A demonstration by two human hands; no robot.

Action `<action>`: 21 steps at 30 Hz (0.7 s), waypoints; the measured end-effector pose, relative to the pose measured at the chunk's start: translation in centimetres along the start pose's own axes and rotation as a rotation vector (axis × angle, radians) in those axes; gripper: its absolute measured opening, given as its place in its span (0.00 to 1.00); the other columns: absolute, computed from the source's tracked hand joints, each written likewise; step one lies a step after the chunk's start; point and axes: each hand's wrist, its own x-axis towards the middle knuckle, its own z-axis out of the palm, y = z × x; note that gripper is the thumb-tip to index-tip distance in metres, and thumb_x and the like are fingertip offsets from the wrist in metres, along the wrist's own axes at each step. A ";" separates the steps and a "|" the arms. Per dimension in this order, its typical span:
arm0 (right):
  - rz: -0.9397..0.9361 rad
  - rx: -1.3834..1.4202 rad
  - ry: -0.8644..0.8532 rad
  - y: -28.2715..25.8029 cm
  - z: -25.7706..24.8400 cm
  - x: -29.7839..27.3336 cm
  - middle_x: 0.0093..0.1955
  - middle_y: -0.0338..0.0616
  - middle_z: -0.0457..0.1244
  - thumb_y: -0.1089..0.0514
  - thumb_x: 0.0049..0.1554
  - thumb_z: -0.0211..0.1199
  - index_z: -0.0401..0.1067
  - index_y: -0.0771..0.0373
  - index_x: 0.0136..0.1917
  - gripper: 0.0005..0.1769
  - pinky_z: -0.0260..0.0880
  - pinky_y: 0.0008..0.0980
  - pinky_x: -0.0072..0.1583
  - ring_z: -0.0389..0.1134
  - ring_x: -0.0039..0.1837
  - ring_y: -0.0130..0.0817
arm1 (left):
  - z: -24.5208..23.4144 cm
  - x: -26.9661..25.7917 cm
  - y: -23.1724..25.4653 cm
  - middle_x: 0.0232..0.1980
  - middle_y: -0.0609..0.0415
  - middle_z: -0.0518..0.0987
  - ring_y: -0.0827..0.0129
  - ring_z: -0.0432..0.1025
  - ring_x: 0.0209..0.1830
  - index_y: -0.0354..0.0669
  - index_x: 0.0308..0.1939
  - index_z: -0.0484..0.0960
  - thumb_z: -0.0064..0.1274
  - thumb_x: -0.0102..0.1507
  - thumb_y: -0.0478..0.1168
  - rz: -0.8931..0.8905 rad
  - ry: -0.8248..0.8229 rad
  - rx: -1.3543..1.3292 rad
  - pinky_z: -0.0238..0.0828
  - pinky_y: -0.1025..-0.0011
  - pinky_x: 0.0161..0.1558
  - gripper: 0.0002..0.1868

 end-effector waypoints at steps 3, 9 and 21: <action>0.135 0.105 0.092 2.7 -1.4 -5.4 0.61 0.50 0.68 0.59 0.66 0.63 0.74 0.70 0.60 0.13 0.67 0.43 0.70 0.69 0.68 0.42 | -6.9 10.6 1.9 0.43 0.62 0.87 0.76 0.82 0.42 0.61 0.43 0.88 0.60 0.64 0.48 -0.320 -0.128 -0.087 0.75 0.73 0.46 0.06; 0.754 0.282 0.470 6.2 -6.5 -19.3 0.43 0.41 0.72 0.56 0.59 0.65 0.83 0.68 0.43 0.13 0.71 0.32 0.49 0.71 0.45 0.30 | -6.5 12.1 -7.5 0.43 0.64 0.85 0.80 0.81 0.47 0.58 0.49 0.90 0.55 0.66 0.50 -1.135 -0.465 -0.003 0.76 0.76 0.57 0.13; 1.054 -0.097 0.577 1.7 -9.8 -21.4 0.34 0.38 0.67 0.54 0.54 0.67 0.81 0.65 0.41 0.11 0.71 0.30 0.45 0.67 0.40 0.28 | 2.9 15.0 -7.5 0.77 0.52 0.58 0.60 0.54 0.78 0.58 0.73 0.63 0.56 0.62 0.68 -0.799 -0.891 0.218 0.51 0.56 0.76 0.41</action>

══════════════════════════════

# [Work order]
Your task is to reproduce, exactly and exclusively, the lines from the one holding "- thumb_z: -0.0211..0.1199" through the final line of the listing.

# [Problem solution]
  - thumb_z: -0.0211..0.1199
  - index_z: -0.0401..0.1067
  - index_y: -0.0771..0.0373
  - index_x: 0.0136..0.1917
  - gripper: 0.0005..0.1769
  - pinky_z: -0.0260..0.0880
  - pinky_y: 0.0008..0.0980
  - pinky_x: -0.0072..0.1583
  - ring_z: -0.0389..0.1134
  - ring_x: -0.0039..0.1837
  - ring_y: -0.0130..0.0817
arm1 (left):
  - z: -24.5208..23.4144 cm
  - x: -26.9661..25.7917 cm
  - y: -23.1724..25.4653 cm
  - middle_x: 0.0232..0.1980
  - middle_y: -0.0609..0.0415
  - middle_z: -0.0518..0.0987
  - ring_y: -0.0827..0.0129
  - ring_z: -0.0432..0.1025
  - ring_x: 0.0209..0.1830
  - index_y: -0.0354..0.0669
  - index_x: 0.0308..0.1939
  - index_z: -0.0484..0.0960
  - thumb_z: -0.0064..0.1274
  - thumb_x: -0.0102..0.1507
  - thumb_y: -0.0478..0.1168
  - rz: -0.8931..0.8905 rad
  - ry: -0.8248..0.8229 rad
  - rx: -1.3543..1.3292 rad
  - pinky_z: -0.0238..0.0828
  - pinky_y: -0.1025..-0.0011
  - pinky_x: 0.0161..0.1558
  - gripper: 0.0002..0.1868

 end-effector waypoints at steps 3, 9 and 21: <action>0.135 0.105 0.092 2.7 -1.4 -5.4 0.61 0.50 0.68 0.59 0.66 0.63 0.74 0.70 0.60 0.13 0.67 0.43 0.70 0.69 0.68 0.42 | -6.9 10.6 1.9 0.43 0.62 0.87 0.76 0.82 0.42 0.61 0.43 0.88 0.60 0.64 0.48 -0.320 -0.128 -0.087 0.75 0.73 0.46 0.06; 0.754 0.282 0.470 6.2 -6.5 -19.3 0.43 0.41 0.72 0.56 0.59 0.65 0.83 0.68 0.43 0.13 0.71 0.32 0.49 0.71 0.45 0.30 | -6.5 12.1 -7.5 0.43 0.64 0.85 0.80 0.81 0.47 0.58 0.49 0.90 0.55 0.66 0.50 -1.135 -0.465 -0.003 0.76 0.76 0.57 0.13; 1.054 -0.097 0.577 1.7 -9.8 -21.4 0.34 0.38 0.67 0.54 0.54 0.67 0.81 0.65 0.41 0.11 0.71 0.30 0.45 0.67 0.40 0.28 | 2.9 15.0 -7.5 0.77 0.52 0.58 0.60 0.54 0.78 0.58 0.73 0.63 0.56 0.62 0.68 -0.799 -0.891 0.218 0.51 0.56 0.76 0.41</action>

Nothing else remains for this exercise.